START Given material

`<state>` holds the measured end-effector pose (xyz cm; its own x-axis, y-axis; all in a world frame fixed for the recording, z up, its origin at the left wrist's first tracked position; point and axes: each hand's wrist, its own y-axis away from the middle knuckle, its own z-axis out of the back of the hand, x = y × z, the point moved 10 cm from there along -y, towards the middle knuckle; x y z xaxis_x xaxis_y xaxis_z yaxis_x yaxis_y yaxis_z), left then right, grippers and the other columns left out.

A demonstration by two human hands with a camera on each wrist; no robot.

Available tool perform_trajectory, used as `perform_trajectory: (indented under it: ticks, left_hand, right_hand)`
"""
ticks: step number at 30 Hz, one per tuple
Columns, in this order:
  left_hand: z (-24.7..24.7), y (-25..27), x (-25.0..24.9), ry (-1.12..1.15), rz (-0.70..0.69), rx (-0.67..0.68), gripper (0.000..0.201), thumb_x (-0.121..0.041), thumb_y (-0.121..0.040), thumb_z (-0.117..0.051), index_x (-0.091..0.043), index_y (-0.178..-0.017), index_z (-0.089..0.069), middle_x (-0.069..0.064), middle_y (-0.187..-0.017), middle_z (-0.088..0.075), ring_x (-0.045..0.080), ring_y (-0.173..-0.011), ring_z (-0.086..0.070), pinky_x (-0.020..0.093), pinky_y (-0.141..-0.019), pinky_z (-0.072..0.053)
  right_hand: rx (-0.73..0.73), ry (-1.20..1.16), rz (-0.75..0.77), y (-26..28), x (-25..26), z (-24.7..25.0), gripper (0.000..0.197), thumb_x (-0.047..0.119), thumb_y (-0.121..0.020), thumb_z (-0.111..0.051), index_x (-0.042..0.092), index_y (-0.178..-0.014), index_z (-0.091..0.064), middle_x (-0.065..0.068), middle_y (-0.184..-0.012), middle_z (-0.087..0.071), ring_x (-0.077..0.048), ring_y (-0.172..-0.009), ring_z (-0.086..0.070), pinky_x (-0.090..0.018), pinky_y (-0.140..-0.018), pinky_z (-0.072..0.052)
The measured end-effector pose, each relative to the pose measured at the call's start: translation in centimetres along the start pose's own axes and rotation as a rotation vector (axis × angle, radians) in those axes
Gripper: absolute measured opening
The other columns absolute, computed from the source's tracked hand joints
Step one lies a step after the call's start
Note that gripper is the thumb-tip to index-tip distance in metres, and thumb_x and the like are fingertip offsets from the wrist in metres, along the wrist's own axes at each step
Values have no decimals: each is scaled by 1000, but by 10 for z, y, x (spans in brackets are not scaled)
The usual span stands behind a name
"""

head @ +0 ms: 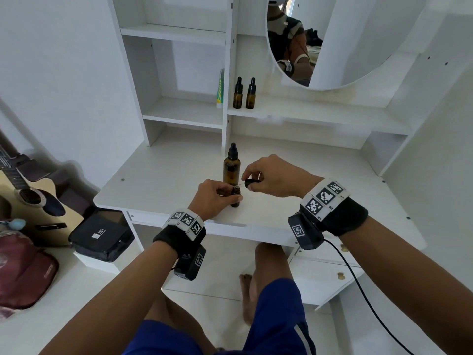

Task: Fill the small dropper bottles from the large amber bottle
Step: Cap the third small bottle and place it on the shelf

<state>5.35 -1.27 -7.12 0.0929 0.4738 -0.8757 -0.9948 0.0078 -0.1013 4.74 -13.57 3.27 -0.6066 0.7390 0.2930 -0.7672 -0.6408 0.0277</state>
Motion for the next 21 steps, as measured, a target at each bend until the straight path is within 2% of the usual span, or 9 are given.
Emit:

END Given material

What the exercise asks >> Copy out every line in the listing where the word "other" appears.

Reply to the task >>
`<state>` holds the measured end-effector pose (xyz cm; its own x-axis, y-axis; all in a world frame fixed for the recording, z up, its origin at the left wrist's first tracked position; point and axes: each hand's wrist, its own y-axis away from the middle knuckle, its own z-axis out of the back of the hand, x = y × z, the point moved 10 cm from there along -y, towards the middle knuckle; x y z xaxis_x xaxis_y xaxis_z yaxis_x yaxis_y yaxis_z), left then right, grippers and the other columns left out.
The other columns absolute, computed from the source's tracked hand joints

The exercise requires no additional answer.